Quisiera ilustrar un ejemplo que es crucial para la vida de las personas. Un hospital que cuenta con un quirófanos Grupo I –para cirugías normales- o Grupo II –para cirugías especiales-, requieren cumplir con Normas Oficiales que establecen los requisitos mínimos de infraestructura y equipamiento de hospitales y consultorios de atención médica especializada. La climatización de los quirófanos es un asunto indispensable, se trata de garantizar las condiciones que eviten la propagación y acumulación de partículas, bacterias y hongos en un lugar donde se practican cirugías que salvan vidas. Cualquier decisión u omisión política, técnica o de gestión que comprometa el funcionamiento de esos aparatos, afecta la vida de las personas. La austeridad no puede comprometer aspectos indispensables para la prestación de un servicio en favor de la sociedad. Para tener claridad sobre lo que es indispensable, necesario o prescindible, hay que escuchar a quienes participan en los procesos de gestión en el terreno de los hechos. Como lo escribí hace unos días, hay oficio político y democrático cuando se toman decisiones técnicas y políticas hablando con los responsables de la implementación de las acciones gubernamentales.

Los otros dos problemas propuestos en este texto son un poco más complejos. Desde que se discute la política –hace apenas unos 25 o 30 siglos- se ha debatido sobre la dificultad de definir el interés público y distinguirlo de los intereses particulares. Quien participa en la toma de decisiones políticas enfrenta este dilema todos los días. Por regla general, podría decirse que las decisiones deben privilegiar a la sociedad por encima de los individuos, pero carecemos de métodos –o de hábitos- para justificar las decisiones con claridad, honestidad y certeza. Merece mención aparte la dificultad de ponderar el costo financiero de producir bien público. No me refiero a realizar cotizaciones –eso se puede, sin problema- sino a decidir realizar una determinada inversión –o gasto- para beneficiar a las personas en ciertos aspectos de la vida que no necesariamente se ven reflejados en los indicadores de medición del desarrollo humano. El costo de llevar servicios a comunidades alejadas es alto y necesario. El costo de garantizar plenamente sus derechos constitucionales también lo es. Y hay enormes reproches presupuestales en ambos ejemplos.

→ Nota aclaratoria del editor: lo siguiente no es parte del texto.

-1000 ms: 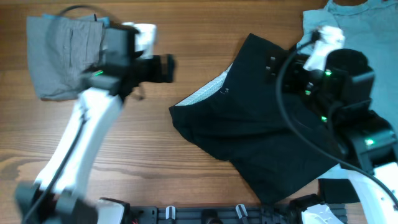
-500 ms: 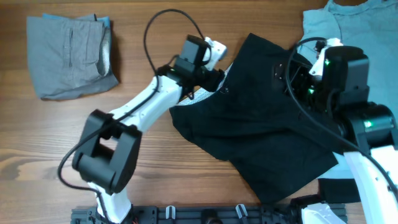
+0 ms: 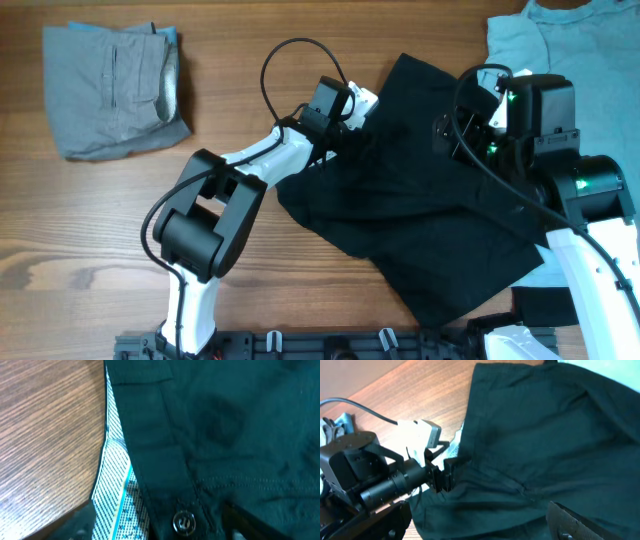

¿Cómo sabremos que hemos hecho lo correcto?. ¿A dónde se deben destinar los recursos públicos? Los organismos públicos justifican los recursos que reciben en función de su capacidad de cumplir con eficiencia las responsabilidades y fines públicos que les han sido encomendados. Durante los últimos meses hemos visto que los organismos electorales, las dependencias de turismo, las instituciones académicas, los institutos de salud, los organismos de protección al ambiente -por mencionar algunos ejemplos- enfrentan recortes presupuestales que comprometen seriamente el cumplimiento de sus objetivos. ¿cuál es el costo de contar con capacidades para sofocar incendios forestales, de educar con calidad a la población, de proveer medicamentos oncológicos o practicar cirugías seguras en comunidades alejadas, de construir cultura de la paz, de celebrar elecciones pacíficas, de generar conocimiento científico que resuelve problemas públicos?. Hay un delicado equilibro que debe mantenerse. El bienestar de la sociedad depende de ello.